__Problem__
Copy out every line of the material below, character for character, apart from the pictures.

__Extracted material__
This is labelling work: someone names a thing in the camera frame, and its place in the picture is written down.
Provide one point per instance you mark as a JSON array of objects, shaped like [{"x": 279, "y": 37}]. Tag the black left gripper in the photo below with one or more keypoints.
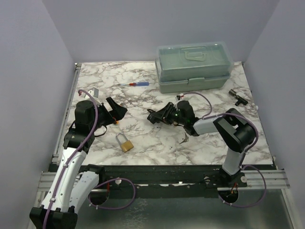
[{"x": 118, "y": 111}]

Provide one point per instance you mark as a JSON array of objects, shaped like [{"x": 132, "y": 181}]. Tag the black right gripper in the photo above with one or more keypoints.
[{"x": 166, "y": 112}]

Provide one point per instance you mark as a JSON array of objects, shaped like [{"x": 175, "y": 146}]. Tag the black padlock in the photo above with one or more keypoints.
[{"x": 152, "y": 116}]

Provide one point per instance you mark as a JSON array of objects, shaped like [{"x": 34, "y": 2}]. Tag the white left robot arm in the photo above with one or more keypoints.
[{"x": 59, "y": 209}]

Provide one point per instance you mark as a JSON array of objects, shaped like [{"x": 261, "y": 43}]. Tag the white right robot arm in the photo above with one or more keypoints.
[{"x": 238, "y": 133}]

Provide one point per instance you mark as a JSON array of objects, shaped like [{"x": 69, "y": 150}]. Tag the brass padlock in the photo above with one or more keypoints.
[{"x": 126, "y": 145}]

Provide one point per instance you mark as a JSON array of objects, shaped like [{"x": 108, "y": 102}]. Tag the red blue screwdriver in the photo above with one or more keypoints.
[{"x": 135, "y": 84}]

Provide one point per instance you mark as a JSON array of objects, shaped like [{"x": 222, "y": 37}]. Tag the green plastic toolbox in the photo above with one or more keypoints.
[{"x": 191, "y": 67}]

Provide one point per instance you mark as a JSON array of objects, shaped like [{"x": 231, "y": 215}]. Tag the black T-shaped tool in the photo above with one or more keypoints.
[{"x": 239, "y": 99}]

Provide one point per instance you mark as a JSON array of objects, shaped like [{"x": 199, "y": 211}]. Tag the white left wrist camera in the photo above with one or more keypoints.
[{"x": 94, "y": 92}]

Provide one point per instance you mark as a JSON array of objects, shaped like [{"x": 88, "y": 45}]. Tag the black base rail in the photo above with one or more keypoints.
[{"x": 175, "y": 181}]

__Output for this task__
This is labelling work: someone names a thing in the camera frame, and its place in the picture is written down.
Provide one point per instance you mark as a JSON array of objects, shaped like [{"x": 279, "y": 37}]. Tag the black left gripper in the photo below with one or more keypoints.
[{"x": 118, "y": 111}]

Provide one point per instance you mark as a JSON array of objects, shaped like [{"x": 132, "y": 181}]. Tag the black right gripper in the photo above with one or more keypoints.
[{"x": 166, "y": 112}]

Provide one point per instance you mark as a JSON array of objects, shaped like [{"x": 175, "y": 146}]. Tag the black padlock in the photo above with one or more keypoints.
[{"x": 152, "y": 116}]

Provide one point per instance you mark as a JSON array of objects, shaped like [{"x": 34, "y": 2}]. Tag the white left robot arm in the photo above with one or more keypoints.
[{"x": 59, "y": 209}]

Provide one point per instance you mark as a JSON array of objects, shaped like [{"x": 261, "y": 43}]. Tag the white right robot arm in the photo above with one or more keypoints.
[{"x": 238, "y": 133}]

Provide one point per instance you mark as a JSON array of objects, shaped like [{"x": 69, "y": 150}]. Tag the brass padlock in the photo above with one or more keypoints.
[{"x": 126, "y": 145}]

Provide one point per instance you mark as a JSON array of objects, shaped like [{"x": 108, "y": 102}]. Tag the red blue screwdriver in the photo above with one or more keypoints.
[{"x": 135, "y": 84}]

Provide one point per instance you mark as a JSON array of objects, shaped like [{"x": 222, "y": 37}]. Tag the green plastic toolbox in the photo above with one or more keypoints.
[{"x": 191, "y": 67}]

Provide one point per instance you mark as a JSON array of objects, shaped like [{"x": 231, "y": 215}]. Tag the black T-shaped tool in the photo above with one or more keypoints.
[{"x": 239, "y": 99}]

Provide one point per instance you mark as a JSON array of objects, shaped like [{"x": 199, "y": 211}]. Tag the white left wrist camera in the photo above with one or more keypoints.
[{"x": 94, "y": 92}]

Provide one point per instance you mark as a JSON array of objects, shaped like [{"x": 88, "y": 45}]. Tag the black base rail in the photo above with one or more keypoints.
[{"x": 175, "y": 181}]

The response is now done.